Previously, Kudawara et al. reported the favourable outcome of use of our four-drug regimen (OOS-D) consisting of DOX/CDDP, high-dose IFM, and high-dose MTX for young Japanese patients < 40 years old with non-metastatic osteosarcoma of the extremities [27]. However, the side effects associated with chemotherapy are generally more prominent in older patients and the planned dose intensity often cannot be completed. Although DXR/CDDP, high-dose IFM, and high-dose MTX were mainly administered according to the OOS-D protocol in the current study, each patient received different drugs, dosage, and dose intensity considering the patients’ general condition. Especially, the use of high-dose MTX was usually avoided because of the increased toxicity in patients aged > 60 years.

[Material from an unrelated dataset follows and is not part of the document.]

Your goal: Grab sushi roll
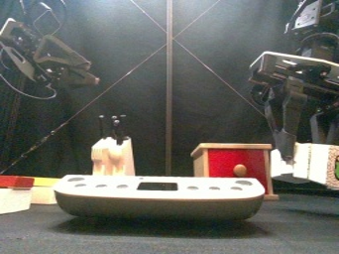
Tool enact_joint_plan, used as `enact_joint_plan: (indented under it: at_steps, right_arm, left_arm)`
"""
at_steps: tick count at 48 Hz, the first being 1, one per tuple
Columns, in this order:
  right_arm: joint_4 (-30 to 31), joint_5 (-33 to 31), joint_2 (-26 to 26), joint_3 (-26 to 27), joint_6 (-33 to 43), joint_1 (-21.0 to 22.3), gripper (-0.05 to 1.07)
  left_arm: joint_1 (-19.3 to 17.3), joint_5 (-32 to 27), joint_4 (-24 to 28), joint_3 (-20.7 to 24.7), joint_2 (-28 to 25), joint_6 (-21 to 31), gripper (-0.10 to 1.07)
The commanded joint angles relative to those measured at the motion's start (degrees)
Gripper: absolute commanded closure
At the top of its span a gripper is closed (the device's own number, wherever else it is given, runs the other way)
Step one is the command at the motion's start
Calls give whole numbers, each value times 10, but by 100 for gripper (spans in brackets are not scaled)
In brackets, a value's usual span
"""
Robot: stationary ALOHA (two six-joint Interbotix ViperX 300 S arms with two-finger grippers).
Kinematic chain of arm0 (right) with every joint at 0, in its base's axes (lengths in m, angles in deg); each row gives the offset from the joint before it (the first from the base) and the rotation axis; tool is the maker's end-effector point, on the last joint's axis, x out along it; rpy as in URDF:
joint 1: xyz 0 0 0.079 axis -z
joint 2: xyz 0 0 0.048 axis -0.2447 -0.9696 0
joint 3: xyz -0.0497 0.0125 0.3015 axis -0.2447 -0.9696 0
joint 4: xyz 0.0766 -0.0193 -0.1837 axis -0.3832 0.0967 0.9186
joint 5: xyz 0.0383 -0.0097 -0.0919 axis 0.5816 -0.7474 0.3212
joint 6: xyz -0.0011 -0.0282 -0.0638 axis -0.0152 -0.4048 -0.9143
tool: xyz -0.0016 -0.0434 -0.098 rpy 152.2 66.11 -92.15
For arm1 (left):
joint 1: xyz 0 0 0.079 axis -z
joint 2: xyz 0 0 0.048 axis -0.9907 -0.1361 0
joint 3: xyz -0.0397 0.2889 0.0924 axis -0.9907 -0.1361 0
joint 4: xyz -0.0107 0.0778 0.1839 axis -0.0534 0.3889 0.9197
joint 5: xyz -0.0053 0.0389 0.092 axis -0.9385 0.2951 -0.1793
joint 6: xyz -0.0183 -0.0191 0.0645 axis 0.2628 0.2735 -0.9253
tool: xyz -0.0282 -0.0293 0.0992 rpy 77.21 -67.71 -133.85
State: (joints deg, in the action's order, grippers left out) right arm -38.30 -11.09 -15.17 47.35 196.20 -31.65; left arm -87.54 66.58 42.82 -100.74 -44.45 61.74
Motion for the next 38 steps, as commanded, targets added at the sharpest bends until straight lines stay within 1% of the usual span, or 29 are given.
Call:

As shown in Table 3, previous studies have demonstrated ≥ 90% tumor necrosis in 0–48% of cases following neoadjuvant chemotherapy in osteosarcoma aged > 40 years [6,7,8,9, 11,12,13,14,15]. In accordance with previous reports, 38% of the patients who received neoadjuvant chemotherapy were good responders in the present study. These differences probably resulted from the diversity of the chemotherapy regimens, dose, and cycles. If the dose intensity could be increased with careful attention to patients’ general condition, patients’ prognoses might be improved. Further studies are required to investigate the most beneficial chemotherapy regimen and other alternatives, such as molecular-targeting chemotherapy, in elderly patients with osteosarcoma.

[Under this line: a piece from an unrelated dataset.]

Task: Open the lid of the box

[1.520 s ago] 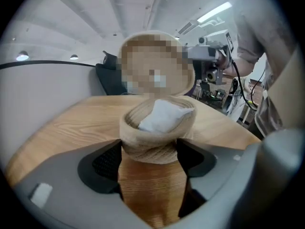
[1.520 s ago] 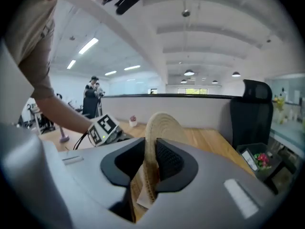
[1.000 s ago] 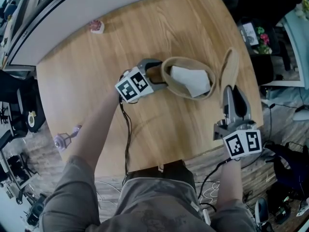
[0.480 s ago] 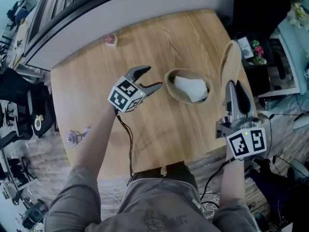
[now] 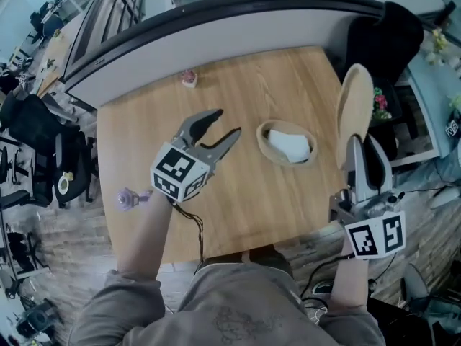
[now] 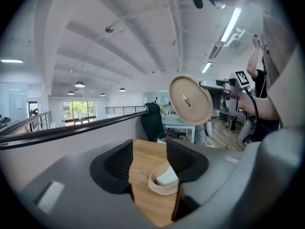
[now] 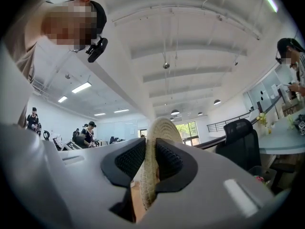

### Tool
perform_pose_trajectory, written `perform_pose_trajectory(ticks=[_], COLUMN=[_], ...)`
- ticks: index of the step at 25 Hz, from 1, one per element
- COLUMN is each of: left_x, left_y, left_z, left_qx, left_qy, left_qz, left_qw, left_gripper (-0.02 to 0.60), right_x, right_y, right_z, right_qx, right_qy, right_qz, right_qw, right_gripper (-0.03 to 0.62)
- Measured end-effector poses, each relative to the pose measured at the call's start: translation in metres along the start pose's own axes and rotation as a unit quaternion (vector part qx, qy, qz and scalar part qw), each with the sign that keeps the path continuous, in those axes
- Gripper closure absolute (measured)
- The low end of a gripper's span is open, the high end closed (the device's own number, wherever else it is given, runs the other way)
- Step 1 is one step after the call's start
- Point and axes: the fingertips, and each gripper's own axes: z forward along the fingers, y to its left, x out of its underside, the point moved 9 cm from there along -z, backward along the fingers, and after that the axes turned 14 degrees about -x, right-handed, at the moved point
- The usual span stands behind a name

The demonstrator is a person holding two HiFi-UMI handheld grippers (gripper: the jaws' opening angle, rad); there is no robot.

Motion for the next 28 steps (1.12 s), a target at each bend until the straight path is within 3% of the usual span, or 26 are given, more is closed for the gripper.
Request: perform_pose_trajectory(ticks=[4,8,12,14,19,28], left_x=[-0.026,-0.045,-0.046,-0.043,-0.040,-0.040], left_y=[-0.006,-0.009,-0.020,-0.024,-0.037,-0.051], left_z=[-0.043,-0.082,-0.112,-0.123,-0.134,-0.137], left_qx=[-0.027,-0.041,-0.042,-0.047,-0.051,-0.039], left_qy=[-0.018,-0.039,-0.055,-0.055,-0.060,-0.067], left_qz=[0.006,-0.013,0.012,0.005,-0.039,-0.027], left_qw=[0.9995,0.9983,0.9976,0.9974,0.9961,0.9966], left_gripper=[0.405,0.453,0.471,0.496,0.526,0.580], right_x=[-0.018,-0.029,-0.024,-0.016,0.007,0.016], right_y=[0.027,0.050,0.075,0.085,0.099,0.108], right_z=[-0.010,-0.020,-0.032,-0.036,-0.039,-0.034], right_qx=[-0.021,-0.035,-0.048,-0.059,-0.074,-0.075], right_qy=[-0.003,-0.003,0.016,0.030,0.063,0.072], right_qz=[-0.015,-0.026,-0.019,-0.007,0.020,0.028], right_qw=[1.000,0.999,0.999,0.998,0.995,0.994], right_gripper=[0.519,0.519,0.519,0.519,0.519,0.519])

Table 3 Comparison of recent studies in the and efficacy of chemotherapy

In conclusion, the present study revealed distinct clinicopathological features of osteosarcoma patients over 40 years of age such as the high incidence of axial tumours and the high frequency of secondary lesions due to pre-existing conditions. The non-metastatic patients should be treated aggressively with complete surgical excision and effective neoadjuvant and/or adjuvant chemotherapy whenever possible. Definitive surgery is still a mainstay of treatment, but it is also important to tailor chemotherapy protocols for patients over 40 years of age. Because of the rarity of aged osteosarcoma patients, a prospective multi-institutional study would be necessary to better assess the efficacy of chemotherapy.